Neurological   (10,849 Views | 2 Replies)
by afox afox Member

afox specializes in Neuro, Neuro ICU.

4,162 Profile Views; 135 Posts

I'm new to the NSICU and I was taught that for GCS-Motor assessment that when we need to use painful stimulus we should use central stimulus such as Trap Squeeze.

So the other night I had a patient who was declining (hx: afib, resp failure, multiple cva, CHF). 1900 assessment patient could slightly wiggle fingers/toes by command when alert. 2100: patient not alert but slightly withdrawing to trap squeeze. (Neuro Dr. Notified & says consult medical doctor). 2230: Intubated for resp failure (Given 20 etomidate & 2 of versed). Now patient is sedated. so unable to get a good neuro exam. 0100-0200: still nothing, getting nervous! 0300: Patient opens eyes to voice but eyes appear slightly deviated and is not able to move/command. Only responding on LLE to trap squeeze. Resident finally comes to assess the patient at 0500 and does a Peripheral nerve pinch. There is slight flicker of patients right side. The resident then says "why did you call me down here, there is no change. You said he was withdrawing earlier and he still is".
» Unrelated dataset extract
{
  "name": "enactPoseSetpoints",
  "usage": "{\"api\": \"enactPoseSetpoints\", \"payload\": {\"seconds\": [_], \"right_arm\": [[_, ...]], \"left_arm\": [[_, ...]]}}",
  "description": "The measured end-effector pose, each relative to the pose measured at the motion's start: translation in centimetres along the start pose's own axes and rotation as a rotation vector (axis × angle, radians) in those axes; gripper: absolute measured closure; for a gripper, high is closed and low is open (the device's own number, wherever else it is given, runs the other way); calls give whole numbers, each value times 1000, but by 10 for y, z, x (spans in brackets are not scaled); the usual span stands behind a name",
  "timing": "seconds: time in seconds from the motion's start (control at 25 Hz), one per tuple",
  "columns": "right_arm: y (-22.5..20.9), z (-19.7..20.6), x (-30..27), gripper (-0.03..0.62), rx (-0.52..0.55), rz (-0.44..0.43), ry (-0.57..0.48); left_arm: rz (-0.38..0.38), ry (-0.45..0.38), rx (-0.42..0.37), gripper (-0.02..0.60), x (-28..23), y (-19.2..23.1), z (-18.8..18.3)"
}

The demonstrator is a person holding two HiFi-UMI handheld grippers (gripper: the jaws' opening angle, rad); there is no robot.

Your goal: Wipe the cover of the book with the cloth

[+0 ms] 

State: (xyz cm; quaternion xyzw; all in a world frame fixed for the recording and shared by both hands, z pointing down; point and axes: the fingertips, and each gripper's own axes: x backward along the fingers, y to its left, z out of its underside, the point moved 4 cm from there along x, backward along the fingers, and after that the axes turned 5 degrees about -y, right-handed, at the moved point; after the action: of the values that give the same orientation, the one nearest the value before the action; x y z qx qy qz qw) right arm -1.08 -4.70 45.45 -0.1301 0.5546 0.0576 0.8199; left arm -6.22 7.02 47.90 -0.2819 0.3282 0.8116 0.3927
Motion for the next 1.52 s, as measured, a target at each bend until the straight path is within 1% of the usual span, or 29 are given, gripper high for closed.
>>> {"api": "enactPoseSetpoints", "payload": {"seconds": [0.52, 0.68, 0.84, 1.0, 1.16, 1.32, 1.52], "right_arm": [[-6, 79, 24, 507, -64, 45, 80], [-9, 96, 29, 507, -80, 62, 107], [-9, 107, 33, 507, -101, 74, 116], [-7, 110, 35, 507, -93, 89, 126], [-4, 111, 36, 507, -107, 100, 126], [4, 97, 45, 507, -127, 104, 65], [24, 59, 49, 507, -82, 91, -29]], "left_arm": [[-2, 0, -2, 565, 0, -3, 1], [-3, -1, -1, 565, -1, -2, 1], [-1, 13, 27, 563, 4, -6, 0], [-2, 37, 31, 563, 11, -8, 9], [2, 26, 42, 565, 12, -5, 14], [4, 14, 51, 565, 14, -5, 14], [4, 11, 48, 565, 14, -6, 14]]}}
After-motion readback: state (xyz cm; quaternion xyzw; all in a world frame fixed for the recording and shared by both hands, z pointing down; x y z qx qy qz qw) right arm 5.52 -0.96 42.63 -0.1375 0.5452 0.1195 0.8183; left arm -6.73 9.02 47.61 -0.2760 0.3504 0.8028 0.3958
I tried to explain that I was using Central not peripheral stimuli and that his baseline assessment HAD changed (as I was taught that there are receptors in the spinal cord that can react to peripheral pain and so it is not necessarily testing brain function)

The patient was also hypotensive (on Esmolol drip for afib that was stopped during intubation d/t lowering bp) and in Trendelenbur so I finally get the Neuro doctor to agree that we should at least start a pressor to get the BP for perfusion, but i must run it by medical doctor.

By 0700 patient has not improved and has definite eye deviation.

I guess I'm frustrated b/c I feel like the doctor wasn't listening to me & I'm wondering if I'm doing my assessment wrong. Does anyone have any input on how they do their assessment (central/peripheral), how I should have handled it differently, etc??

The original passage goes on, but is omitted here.